Wednesday, February 25, 2009

More Light: Presbytery of Arkansas Votes Against Ordination Discrimination

Here's a bit of local news that deserves national attention: last Saturday (21 February), the Presbytery of Arkansas voted by a large majority to approve a change to the constitution of the Presbyterian Church USA that would permit the ordination of openly gay people. The vote was 116 in favor and 64 against.

At its General Assembly last June, the Presbyterian Church USA (to which churches of the Presbytery of Arkansas belong) passed a resolution calling for a change to Paragraph G-6.0106b of the denomination's Book of Order.

In order to change the Book of Order, two-thirds of the church's presbyteries have to approve this amendment.

The presbyteries of many Southern states (and some Midwestern areas) have historically resisted this change. And, true to form, presbyteries in states like Virginia and Alabama have voted the amendment down--as well as in south Arkansas, where Presbyterian churches belong to the Presbytery of the Pines, which also comprises Presbyterian churches in north Louisiana.

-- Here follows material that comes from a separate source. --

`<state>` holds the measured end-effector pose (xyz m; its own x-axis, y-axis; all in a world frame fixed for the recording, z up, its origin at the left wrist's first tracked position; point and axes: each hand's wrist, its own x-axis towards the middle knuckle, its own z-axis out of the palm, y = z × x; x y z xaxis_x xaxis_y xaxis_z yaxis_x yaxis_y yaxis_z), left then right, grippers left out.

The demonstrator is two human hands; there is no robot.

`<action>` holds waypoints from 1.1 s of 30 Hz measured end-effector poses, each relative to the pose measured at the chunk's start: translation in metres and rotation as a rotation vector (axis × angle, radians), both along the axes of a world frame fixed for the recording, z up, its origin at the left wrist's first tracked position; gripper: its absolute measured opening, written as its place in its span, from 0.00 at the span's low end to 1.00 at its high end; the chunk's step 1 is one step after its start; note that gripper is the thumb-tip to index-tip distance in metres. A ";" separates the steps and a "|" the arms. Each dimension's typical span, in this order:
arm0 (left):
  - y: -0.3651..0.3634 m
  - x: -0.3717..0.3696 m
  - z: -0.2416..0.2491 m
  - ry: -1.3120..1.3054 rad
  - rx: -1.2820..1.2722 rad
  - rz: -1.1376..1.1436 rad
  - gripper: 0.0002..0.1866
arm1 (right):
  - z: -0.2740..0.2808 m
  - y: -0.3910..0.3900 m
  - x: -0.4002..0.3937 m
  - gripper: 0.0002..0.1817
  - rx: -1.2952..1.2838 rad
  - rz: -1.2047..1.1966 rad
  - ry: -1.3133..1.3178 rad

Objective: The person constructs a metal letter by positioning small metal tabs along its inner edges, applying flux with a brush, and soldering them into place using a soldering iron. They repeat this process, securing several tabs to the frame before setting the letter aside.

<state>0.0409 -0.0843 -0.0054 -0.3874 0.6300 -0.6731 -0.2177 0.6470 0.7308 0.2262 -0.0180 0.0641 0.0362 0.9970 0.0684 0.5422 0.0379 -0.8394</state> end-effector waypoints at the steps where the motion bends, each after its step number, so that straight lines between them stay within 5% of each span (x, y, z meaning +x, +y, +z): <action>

The vote of the Presbytery of Arkansas, to which churches of central and northern Arkansas belong, is surprising many observers. I can't say I am all that surprised. There has been a quiet revolution going on for some years among many Presbyterians in this part of the state, in which these thoughtful and well-educated folks are sifting through the arguments advanced against ordaining openly gay church members, and finding them insufficient. And downright discriminatory.

Though the media and right-wing mavens would like for us to think that the discriminatory language in the Presbyterian Book of Order has the force of longstanding tradition, it was placed in the Book of Order only in 1997. Anti-gay legislation like this in the Presbyterian and United Methodist churches is a recent phenomenon. It represents the attempt of right-wing political operatives in groups like the Institute on Religion and Democracy to split these mainline denominations by politicizing the discussion of gay human beings and gay lives.

I take heart in the fact that many Presbyterians are moving courageously against discrimination in their church life, and are combating the influence of right-wing political pressure groups like IRD. Paragraph G-6.0106b is inherently discriminatory. There never has been a tradition of examining non-gay candidates for ordination in the way gay candidates have been examined in recent years--a tradition of inquiring into the most intimate details of their lives, to assure that they were celibate as a prerequisite to their ordination.

And note that the requirement to remain in celibacy as a precondition to ordination affects gay clergy very differently than it does straight ones. As the present language of the Book of Order makes very plain, a single straight person who is ordained may then go on to marry. But a single gay person who is ordained is expected to live in celibacy for the rest of his or her life. No provision is made for recognizing gay unions ( see here).

This is arbitrary. And it is cruel. Kudos for the Presbyterian citizens of my state (well, at least of the central and northern parts of Arkansas) for recognizing the arbitrariness and cruelty of the stipulations the Book of Order places on gay lives, in its current wording, and for voting to change things. Perhaps one of the surprising effects of the overt racism expressed by many Arkansans in the last federal election, and of our shameful vote to deny gay citizens the right to adopt their own children, will be to make thinking, ethical citizens begin to work harder against prejudice in their back yard.